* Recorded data
+ + + +
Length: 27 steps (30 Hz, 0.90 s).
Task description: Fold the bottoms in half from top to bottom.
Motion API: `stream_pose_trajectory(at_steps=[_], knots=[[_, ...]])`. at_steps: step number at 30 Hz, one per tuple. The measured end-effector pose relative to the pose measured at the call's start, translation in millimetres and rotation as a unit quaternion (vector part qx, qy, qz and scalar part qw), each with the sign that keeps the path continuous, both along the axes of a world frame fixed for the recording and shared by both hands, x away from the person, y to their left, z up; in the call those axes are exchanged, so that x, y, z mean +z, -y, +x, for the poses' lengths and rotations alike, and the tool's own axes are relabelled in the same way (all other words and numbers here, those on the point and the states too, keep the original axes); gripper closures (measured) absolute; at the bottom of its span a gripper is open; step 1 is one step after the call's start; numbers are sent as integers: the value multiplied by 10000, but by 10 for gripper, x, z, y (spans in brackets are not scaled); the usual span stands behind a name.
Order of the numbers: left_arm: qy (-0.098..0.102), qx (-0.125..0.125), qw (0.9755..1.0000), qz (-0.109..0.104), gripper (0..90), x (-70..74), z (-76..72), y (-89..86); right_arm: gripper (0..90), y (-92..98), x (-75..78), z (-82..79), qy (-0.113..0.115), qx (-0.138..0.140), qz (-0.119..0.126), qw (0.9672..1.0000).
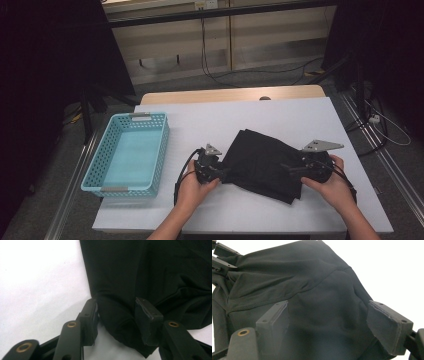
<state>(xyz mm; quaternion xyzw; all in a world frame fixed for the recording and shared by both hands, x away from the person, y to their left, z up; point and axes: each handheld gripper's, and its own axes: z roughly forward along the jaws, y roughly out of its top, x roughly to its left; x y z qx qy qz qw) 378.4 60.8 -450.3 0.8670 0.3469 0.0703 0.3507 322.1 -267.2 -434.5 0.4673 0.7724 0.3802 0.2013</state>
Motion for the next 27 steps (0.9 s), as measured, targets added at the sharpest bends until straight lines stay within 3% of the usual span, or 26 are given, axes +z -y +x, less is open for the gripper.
stream_pose_trajectory(at_steps=[5,9,11,18,27], knots=[[-91,-33,9999,-51,615,6,-2,2,178,-14,-16,2,-27,25,-33,10000],[-325,-116,9991,-235,776,0,-8,14,178,-21,-19,2,-26,29,-46,10000],[-287,-138,9993,-176,777,5,-15,23,177,-17,-17,1,-27,16,-42,10000],[-379,-81,9989,-261,792,1,3,13,177,-17,-23,1,-48,3,-28,10000],[-639,-32,9972,-393,817,13,70,-20,177,-3,-15,-3,-12,0,-16,10000]])
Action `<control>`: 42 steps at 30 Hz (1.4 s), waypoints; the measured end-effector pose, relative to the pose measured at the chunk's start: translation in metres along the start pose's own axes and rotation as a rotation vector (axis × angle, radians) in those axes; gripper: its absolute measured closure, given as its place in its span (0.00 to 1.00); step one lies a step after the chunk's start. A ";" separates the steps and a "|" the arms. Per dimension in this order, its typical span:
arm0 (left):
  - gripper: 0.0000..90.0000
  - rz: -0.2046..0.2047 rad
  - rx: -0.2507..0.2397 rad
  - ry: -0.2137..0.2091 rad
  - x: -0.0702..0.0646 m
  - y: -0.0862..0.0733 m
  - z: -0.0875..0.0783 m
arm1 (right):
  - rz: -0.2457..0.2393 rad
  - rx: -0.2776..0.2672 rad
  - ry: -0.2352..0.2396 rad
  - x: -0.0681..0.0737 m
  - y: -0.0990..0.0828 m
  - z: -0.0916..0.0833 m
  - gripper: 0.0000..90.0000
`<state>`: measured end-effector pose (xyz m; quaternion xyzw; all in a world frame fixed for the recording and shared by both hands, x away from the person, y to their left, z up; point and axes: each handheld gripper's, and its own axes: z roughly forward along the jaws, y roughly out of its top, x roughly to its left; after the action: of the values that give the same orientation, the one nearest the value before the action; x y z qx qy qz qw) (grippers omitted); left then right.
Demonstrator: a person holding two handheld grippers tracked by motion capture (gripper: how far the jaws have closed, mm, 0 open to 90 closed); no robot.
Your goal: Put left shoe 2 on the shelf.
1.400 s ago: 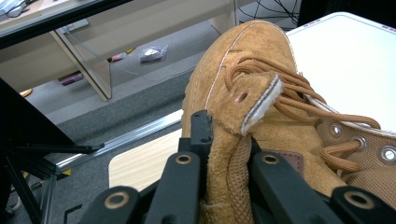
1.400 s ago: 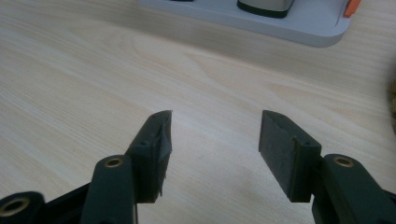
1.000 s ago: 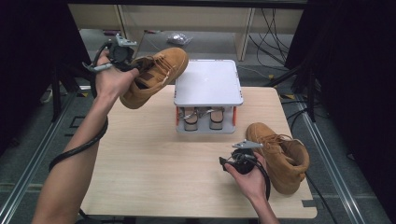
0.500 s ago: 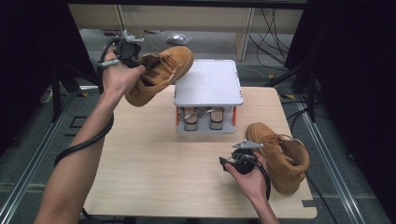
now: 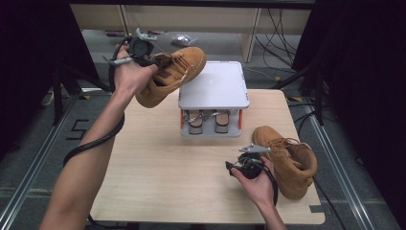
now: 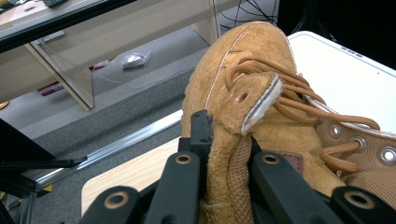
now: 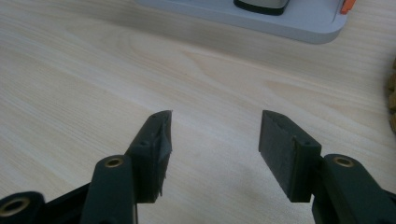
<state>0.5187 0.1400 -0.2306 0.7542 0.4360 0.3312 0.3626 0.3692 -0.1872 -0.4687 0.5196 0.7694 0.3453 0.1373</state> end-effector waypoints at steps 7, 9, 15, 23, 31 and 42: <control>0.93 0.000 0.004 -0.010 -0.006 0.004 0.006 | 0.027 -0.016 0.002 0.001 0.000 0.001 0.50; 0.93 0.005 0.005 -0.013 -0.008 0.006 0.006 | 0.015 -0.008 -0.003 0.000 0.000 0.000 0.50; 0.93 0.006 0.002 -0.023 -0.013 0.011 0.006 | -0.002 -0.005 -0.001 -0.001 0.000 0.000 0.50; 0.93 0.012 0.010 -0.043 -0.019 0.015 0.010 | -0.007 0.000 -0.002 0.000 -0.001 0.000 0.50; 0.93 0.018 0.008 -0.061 -0.023 0.018 0.016 | -0.004 -0.008 0.011 0.000 -0.001 0.002 0.50; 0.93 0.028 0.020 -0.089 -0.033 0.021 0.021 | 0.031 -0.007 0.006 0.002 -0.002 0.003 0.50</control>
<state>0.5313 0.0976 -0.2297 0.7779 0.4120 0.2981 0.3691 0.3685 -0.1850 -0.4717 0.5301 0.7603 0.3516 0.1314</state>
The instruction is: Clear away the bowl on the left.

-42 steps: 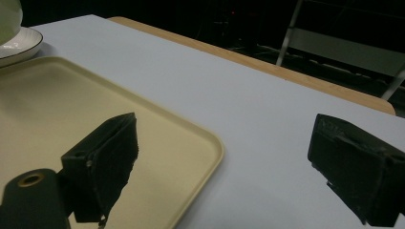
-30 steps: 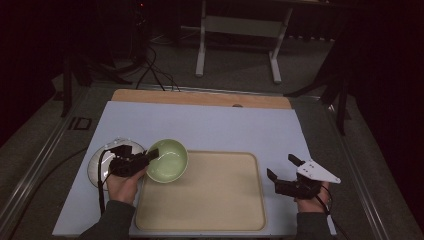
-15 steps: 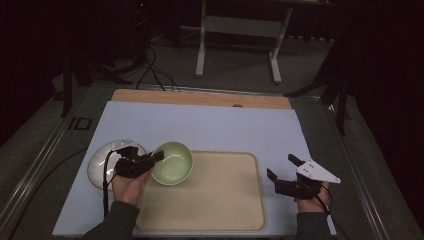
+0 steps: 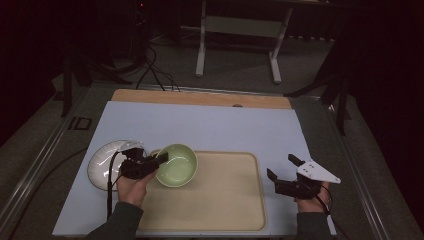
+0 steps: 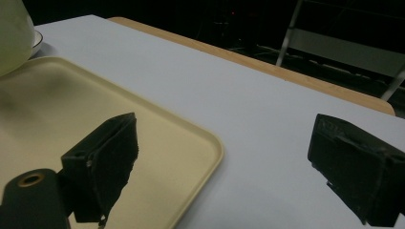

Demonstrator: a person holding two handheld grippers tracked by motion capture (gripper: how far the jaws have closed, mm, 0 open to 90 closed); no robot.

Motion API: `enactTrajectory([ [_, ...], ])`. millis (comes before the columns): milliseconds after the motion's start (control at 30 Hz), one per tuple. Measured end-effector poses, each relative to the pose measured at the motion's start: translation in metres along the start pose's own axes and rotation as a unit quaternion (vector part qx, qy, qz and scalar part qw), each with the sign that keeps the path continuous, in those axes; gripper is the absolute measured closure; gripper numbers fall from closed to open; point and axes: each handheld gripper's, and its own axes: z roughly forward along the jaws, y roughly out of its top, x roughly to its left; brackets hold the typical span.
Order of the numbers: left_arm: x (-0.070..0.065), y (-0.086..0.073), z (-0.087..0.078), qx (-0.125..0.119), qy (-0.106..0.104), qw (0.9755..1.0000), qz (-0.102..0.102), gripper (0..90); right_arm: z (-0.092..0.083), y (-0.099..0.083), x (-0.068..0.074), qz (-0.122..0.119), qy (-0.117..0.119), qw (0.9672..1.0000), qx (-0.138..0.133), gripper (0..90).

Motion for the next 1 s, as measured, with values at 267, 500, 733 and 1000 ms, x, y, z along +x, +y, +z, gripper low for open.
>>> enactTrajectory([
  [267, -0.004, -0.002, 0.005, 0.004, -0.005, 1.0000, 0.003, 79.4, 0.000, 0.000, 0.000, -0.001, 0.000, 1.0000, -0.001, 9.6],
  [500, -0.007, -0.005, 0.010, 0.011, -0.007, 0.9999, 0.007, 79.5, 0.000, 0.000, 0.000, -0.001, -0.001, 1.0000, -0.001, 9.6],
  [733, -0.012, -0.008, 0.016, 0.019, -0.012, 0.9997, 0.010, 79.5, 0.000, 0.000, 0.000, -0.001, 0.000, 1.0000, 0.000, 9.5],
  [1000, -0.018, -0.012, 0.024, 0.031, -0.016, 0.9992, 0.019, 79.5, 0.000, 0.000, 0.000, -0.001, 0.000, 1.0000, -0.001, 9.6],
])
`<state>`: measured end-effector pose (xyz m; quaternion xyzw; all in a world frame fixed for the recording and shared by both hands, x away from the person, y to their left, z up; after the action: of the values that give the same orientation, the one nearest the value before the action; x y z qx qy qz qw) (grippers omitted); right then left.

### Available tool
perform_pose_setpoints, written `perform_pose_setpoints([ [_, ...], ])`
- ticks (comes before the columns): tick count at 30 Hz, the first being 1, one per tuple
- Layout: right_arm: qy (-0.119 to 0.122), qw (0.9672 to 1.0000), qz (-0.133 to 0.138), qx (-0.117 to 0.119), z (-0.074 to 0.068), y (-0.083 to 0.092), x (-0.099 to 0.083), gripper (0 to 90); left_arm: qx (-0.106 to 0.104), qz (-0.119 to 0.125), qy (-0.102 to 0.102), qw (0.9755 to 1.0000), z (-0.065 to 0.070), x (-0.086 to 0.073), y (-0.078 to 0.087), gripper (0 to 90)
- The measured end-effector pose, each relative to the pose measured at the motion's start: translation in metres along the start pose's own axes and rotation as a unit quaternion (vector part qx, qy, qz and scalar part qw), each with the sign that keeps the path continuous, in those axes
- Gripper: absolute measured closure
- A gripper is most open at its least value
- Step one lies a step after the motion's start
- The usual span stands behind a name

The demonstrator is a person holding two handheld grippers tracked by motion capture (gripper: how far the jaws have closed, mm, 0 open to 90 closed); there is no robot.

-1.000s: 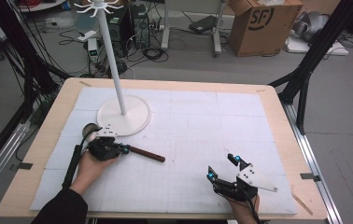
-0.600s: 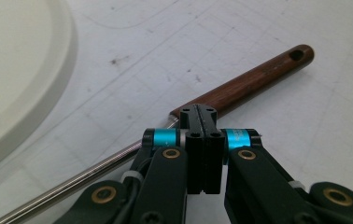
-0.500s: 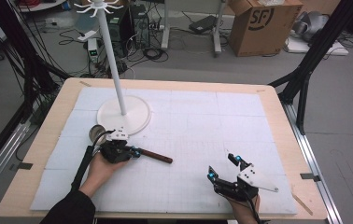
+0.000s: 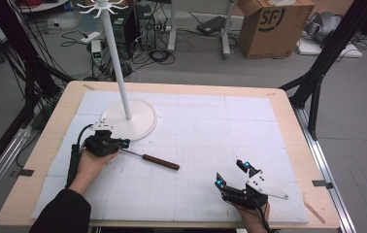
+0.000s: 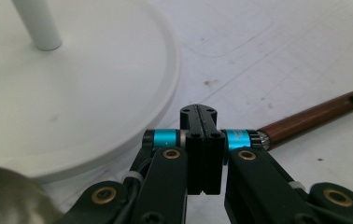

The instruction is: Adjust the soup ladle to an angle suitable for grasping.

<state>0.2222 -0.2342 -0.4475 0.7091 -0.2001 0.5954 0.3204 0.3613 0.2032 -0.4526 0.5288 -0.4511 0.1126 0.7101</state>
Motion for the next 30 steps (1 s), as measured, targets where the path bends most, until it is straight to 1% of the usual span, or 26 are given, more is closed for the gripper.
perform_pose_setpoints([
  [2,-0.003,1.0,-0.002,0.0,0.001,0.0,-0.001,16.2,0.01,-0.013,-0.008,0.9998,-0.002,-0.002,-0.003,90.0],
  [4,-0.002,1.0,-0.001,-0.001,0.001,0.0,-0.001,16.2,0.016,-0.018,-0.012,0.9997,-0.002,-0.003,-0.006,90.0],
  [5,0.0,1.0,0.0,-0.001,0.001,0.0,-0.001,16.1,0.016,-0.017,-0.01,0.9997,-0.002,-0.003,-0.007,90.0],
  [6,-0.003,1.0,0.0,-0.001,0.001,0.001,-0.001,16.2,0.015,-0.017,-0.016,0.9996,-0.001,-0.003,-0.008,90.0],
  [7,-0.004,1.0,0.001,-0.001,0.001,0.001,0.0,16.2,0.013,-0.021,-0.022,0.9994,0.0,-0.003,-0.01,90.0],
  [11,-0.003,1.0,0.002,-0.001,0.001,0.001,0.0,16.2,0.015,-0.039,-0.036,0.9985,0.003,-0.006,-0.017,90.0],
  [12,-0.003,1.0,0.003,-0.002,0.001,0.002,0.0,16.2,0.016,-0.039,-0.034,0.9985,0.003,-0.006,-0.017,90.0],
  [14,-0.003,1.0,0.004,-0.003,0.002,0.002,0.0,16.2,0.019,-0.04,-0.033,0.9985,0.002,-0.007,-0.016,90.0],
  [19,-0.004,1.0,0.004,-0.003,0.002,0.003,0.0,16.2,0.014,-0.049,-0.031,0.9982,0.003,-0.007,-0.012,90.0],
  [24,-0.004,1.0,0.005,-0.003,0.001,0.003,0.0,16.2,0.012,-0.068,-0.053,0.9962,0.009,-0.014,-0.007,90.0],
  [25,-0.003,1.0,0.005,-0.004,0.001,0.003,0.0,16.2,0.011,-0.066,-0.05,0.9965,0.01,-0.015,-0.005,90.0],
  [27,-0.003,1.0,0.005,-0.003,0.001,0.003,0.0,16.2,0.01,-0.067,-0.055,0.9962,0.013,-0.019,0.0,90.0],
  [30,-0.001,1.0,0.004,-0.003,0.001,0.002,0.0,16.2,0.004,-0.063,-0.047,0.9969,0.017,-0.026,0.006,90.0],
])
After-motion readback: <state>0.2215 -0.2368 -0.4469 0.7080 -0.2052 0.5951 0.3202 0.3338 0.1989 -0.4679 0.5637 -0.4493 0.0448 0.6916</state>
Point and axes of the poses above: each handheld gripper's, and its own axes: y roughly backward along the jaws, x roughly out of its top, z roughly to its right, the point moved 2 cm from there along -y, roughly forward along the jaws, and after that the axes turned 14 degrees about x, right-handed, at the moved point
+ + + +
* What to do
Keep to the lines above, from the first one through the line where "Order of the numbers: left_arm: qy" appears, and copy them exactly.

* Problem solution
Length: 27 steps (30 Hz, 0.90 s).
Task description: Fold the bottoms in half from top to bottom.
Motion API: `stream_pose_trajectory(at_steps=[_], knots=[[_, ...]])`. at_steps: step number at 30 Hz, one per tuple. The measured end-effector pose relative to the pose measured at the call's start, translation in millimetres and rotation as a unit quaternion (vector part qx, qy, qz and scalar part qw), each with the sign that keeps the path continuous, both along the axes of a world frame fixed for the recording and shared by both hands, x away from the person, y to their left, z up; in the call those axes are exchanged, so that x, y, z mean +z, -y, +x, for the poses' lengths and rotations alike, and the tool's own axes are relabelled in the same way (all other words and numbers here, those on the point and the states too, keep the original axes); gripper closures (measured) absolute; at the bottom of its span a gripper is open; step 1 is one step after the call's start; numbers are sent as integers: the value multiplied by 10000, but by 10 for gripper, x, z, y (spans in brackets are not scaled); the usual span stands behind a name.
Order of the numbers: left_arm: qy (-0.098..0.102), qx (-0.125..0.125), qw (0.9755..1.0000), qz (-0.109..0.104), gripper (0..90), x (-70..74), z (-76..72), y (-89..86); right_arm: gripper (0..90), y (-92..98), x (-75..78), z (-82..79), qy (-0.113..0.115), qx (-0.138..0.140), qz (-0.119..0.126), qw (0.9672..1.0000).

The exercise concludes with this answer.